Eine Alternative zu importierten Mastgänsen ist die heimische Weidegans. 250 Bauern in Österreich haben sich unter der Dachmarke „Österreichische Weidegans“ zusammengeschlossen, die genaue Mindeststandards für die Haltung vorschreibt. So müssen für Weidegänse mindestens zehn Quadratmeter pro Gans auf einer Weide zur Verfügung stehen, für Biogänse 15 Quadratmeter. Das Getreidefutter ist zertifiziert.

Gänse auf der Weide

Karin Fischer/help.ORF.at

Südburgenländische Weidegänse sind immer in Bewegung

Die Landwirte produzieren rund 40.000 Weidegänse für Martini und Weihnachten. Diese Weidegänse sind teurer als Importware. Ein Kilogramm kostet mindestens 11 Euro, meist werden deutlich höhere Preise verlangt, vor allem für Biogänse. 40 Prozent der Höfe sind bereits Biobetriebe. Vier Pfoten bescheinigt der Organisation hohe Tierschutzstandards.

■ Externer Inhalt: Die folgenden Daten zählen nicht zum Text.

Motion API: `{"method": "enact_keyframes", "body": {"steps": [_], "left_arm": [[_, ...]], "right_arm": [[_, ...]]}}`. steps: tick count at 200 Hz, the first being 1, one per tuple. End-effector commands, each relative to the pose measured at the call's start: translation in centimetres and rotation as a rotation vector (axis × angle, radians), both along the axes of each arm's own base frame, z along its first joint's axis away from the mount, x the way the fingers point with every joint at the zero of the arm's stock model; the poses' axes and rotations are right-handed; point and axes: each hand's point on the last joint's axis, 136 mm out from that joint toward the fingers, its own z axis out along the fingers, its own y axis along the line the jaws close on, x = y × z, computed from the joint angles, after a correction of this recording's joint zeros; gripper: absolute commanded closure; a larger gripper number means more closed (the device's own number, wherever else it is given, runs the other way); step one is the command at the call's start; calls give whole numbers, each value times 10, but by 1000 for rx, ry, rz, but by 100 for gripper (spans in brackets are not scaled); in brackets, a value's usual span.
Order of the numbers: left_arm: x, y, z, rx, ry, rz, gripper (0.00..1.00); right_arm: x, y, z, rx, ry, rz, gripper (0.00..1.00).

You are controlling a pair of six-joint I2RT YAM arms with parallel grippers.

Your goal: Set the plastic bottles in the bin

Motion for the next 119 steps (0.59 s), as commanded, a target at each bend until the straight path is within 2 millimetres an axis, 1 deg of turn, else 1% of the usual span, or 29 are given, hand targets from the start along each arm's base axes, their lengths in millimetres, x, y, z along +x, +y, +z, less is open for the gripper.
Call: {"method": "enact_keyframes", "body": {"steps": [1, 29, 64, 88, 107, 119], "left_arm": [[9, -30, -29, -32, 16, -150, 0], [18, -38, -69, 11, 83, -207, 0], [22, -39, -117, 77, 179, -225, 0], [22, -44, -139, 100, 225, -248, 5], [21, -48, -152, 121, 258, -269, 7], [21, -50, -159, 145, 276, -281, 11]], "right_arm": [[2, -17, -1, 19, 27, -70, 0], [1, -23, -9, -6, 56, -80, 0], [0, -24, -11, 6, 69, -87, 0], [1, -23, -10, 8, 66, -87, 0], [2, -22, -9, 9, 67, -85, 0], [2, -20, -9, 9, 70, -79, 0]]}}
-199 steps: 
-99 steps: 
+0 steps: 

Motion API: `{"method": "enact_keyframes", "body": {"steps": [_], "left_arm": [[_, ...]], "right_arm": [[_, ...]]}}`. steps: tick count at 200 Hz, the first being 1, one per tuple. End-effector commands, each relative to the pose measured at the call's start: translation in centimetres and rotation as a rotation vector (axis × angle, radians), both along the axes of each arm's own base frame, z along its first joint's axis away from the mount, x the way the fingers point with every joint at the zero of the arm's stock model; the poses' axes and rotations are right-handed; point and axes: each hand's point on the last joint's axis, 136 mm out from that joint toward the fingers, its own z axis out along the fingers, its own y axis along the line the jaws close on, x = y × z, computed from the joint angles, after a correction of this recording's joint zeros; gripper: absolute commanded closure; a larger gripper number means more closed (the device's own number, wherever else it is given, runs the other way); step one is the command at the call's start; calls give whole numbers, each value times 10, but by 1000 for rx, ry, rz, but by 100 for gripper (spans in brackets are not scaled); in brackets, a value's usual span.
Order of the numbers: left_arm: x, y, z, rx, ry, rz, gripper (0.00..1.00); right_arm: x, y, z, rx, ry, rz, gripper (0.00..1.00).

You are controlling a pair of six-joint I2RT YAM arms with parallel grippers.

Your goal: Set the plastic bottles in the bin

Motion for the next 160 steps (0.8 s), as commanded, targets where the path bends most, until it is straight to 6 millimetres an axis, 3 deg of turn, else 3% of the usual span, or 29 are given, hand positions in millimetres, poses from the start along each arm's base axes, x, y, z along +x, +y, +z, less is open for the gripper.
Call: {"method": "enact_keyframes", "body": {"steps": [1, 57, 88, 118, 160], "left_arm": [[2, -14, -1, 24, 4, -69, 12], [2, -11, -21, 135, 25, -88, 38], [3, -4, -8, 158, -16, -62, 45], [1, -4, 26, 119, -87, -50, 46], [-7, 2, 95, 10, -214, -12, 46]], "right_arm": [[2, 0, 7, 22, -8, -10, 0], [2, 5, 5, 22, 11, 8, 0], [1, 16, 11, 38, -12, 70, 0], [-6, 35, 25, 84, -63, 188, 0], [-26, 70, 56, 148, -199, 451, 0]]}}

„Königin der Nacht“ und „Concorde“ auf der Weide

Hubert Lemmel züchtet in Wiesfleck im Südburgenland Weidegänse. 300 Stück der schneeweißen Vögel hält er auf seinem Bauernhof. Tagsüber sind die Tiere draußen auf der Wiese, am Abend im Stall. Gefüttert werden sie hauptsächlich mit Gras und wenig hofeigenem Getreide. „Das macht den Unterschied: Sie dürfen ihre Jugend, ihre Pubertät, ihr Erwachsenwerden ausleben mit allen Bedürfnissen, die solche Wasservögel stellen“, so Lemmel.

Seine Freilandgänse wachsen langsamer und leben länger als Mastgänse. Ihr Fleisch ist dunkler und weniger fett. „Jede Gans hat ihren eigenen Charakter. Wir haben eine Königin der Nacht, eine Diva, einen Quasimodo und eine Concorde“, so der Landwirt, dessen Tagesablauf sich ganz nach dem der Gänse richtet. Bis vor kurzem herrschte auf seiner Weide noch reges Treiben, bevor auch seine Tiere auf den Schlachthof kamen. Er selbst isst kaum Fleisch. „Ich will niemanden zum Vegetarier machen, sondern zeigen, dass es in diesem kleinen Rahmen sehr wohl möglich ist, mit der Kreatur Gans anders umzugehen“, sagt Lemmel.